Eşekleri çok çalıştırırsanız çok yorulur. Çok yorulan eşek bir zaman sonra yük taşımada isteksiz olur. Yük sırtında yolda giderken duru duruverir. "Deh!.." dersiniz gitmez... "Deh, deh!." dersin yine gitmez. Biz bu eşeğin haline 'dingin' deriz. Anlarız ki büyük bir hata yapıyoruz; eşeği çok çalıştırmakla, dinlendirmemekle onun hakkını çiğniyoruz.
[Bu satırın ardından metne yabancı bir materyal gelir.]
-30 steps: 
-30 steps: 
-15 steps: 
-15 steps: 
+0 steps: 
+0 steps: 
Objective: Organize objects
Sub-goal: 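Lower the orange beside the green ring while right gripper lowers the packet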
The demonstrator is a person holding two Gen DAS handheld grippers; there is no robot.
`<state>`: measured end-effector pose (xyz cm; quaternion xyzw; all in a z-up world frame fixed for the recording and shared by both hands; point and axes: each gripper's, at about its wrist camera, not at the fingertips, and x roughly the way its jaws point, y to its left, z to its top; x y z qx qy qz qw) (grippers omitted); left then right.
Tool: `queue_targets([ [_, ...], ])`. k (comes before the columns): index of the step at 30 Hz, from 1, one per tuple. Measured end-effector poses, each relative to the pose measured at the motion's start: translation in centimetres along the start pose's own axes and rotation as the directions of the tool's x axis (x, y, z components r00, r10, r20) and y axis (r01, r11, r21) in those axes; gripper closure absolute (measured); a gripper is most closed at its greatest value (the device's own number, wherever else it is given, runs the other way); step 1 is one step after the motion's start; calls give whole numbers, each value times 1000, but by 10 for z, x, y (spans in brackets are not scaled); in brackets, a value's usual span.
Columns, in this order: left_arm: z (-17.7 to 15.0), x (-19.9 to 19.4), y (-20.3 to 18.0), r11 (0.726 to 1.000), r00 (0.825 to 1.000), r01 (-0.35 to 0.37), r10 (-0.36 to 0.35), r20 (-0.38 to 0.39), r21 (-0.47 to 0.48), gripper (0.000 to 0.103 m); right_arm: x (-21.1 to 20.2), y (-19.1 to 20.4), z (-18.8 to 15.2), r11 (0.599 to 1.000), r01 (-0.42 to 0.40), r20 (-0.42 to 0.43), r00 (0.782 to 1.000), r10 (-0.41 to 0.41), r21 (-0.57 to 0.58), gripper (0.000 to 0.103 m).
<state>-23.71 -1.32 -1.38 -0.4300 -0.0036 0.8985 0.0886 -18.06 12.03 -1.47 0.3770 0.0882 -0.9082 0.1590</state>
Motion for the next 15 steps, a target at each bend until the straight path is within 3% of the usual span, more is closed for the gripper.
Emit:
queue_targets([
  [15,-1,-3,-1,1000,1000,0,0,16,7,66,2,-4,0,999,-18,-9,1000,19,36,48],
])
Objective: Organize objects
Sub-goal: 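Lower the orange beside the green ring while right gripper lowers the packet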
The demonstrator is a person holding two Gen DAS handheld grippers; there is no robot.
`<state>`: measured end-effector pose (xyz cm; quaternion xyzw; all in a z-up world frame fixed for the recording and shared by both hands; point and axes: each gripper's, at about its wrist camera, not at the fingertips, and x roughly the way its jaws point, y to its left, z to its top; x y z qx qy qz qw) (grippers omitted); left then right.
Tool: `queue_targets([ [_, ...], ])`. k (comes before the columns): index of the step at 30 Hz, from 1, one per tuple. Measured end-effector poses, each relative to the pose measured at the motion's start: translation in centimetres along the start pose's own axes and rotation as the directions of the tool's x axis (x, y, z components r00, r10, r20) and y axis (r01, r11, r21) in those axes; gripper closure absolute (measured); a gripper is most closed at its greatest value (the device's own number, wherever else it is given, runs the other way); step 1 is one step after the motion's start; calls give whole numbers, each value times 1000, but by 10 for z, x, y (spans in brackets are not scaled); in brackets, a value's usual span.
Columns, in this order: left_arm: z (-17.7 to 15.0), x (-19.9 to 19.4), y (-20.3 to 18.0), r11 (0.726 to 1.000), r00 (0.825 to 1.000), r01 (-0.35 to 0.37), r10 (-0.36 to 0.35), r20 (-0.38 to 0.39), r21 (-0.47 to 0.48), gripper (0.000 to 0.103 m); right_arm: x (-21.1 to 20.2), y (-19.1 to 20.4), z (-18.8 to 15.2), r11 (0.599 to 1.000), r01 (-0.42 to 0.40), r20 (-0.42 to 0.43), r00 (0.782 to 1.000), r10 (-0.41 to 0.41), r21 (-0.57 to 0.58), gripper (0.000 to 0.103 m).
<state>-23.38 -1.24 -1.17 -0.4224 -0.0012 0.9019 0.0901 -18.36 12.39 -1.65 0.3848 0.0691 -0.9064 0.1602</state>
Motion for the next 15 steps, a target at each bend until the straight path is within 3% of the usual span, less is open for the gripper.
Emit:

Dingin eşek kalp olur; "Deh!" desen de, dövsen de, sövsen de gitmez. Zamanla dingin eşek yürümemeyi, hatta sırtında yük taşımamak için huysuzlanmayı adet edinir. Dingin eşeğin kalplaşması da bu alışkanlıkla başlar. Artık o eşek istekli yük taşımamasıyla eşekliğini bile inkar eder duruma düşer. İnsanlık varken hiç dinlenmeden, dur çüş bilmeden, niye yük taşıyayım ve niye eşeklik edeyim der. İşte bundan dolayıdır ki; her işten sonra eşeğin bir müddet dinlenmesi gerek. Onun hakkını yememek gerek. Eşekliğine saygı duymak gerek. Onu sevmek, ona şefkat gösterlmek ve merhamet etmek gerek.
Unutmadan hatırlatmayı bir borç bildiğim konu da, Osmanlıda eşekler için çıkarılan kanunnamedir. Her eşeğin haftada iki gün tatili vardır. Eşeklerin haftada iki gün çalışmaması, biz insanlar gibi dinlenmesi gerek. Çünkü o da bir can taşıyor, bunu bizim bilmemiz gerek. İşte Osmanlı bu!.. Kim ki eşeğine haftada iki gün dinlenmesine imkan vermiyor ve eşeğin dinlenme izinini ihlal ediyor, o zaman şu kadar akçe cezayı, şukadar kırbacı sırtında hak ediyor. Osmanlı, adaletinde böyleydi işte. Ne yazık ki günümüzde biz çalışan insanların, haftalık bir gün dahi olsa izin yapmalarına ve dinlenmelerine izin verilmiyor. Mesaileri gaspediliyor. İşçi sendikaları, bir nevi sarı sendika durumuna düşüyor ve hiç bir işe yaramıyor. İşte bundan dolayı Osmanlı adaletiyle seviliyor; ancak günümüz sözde işçi haklarını savunanlara asla güvenilmiyor.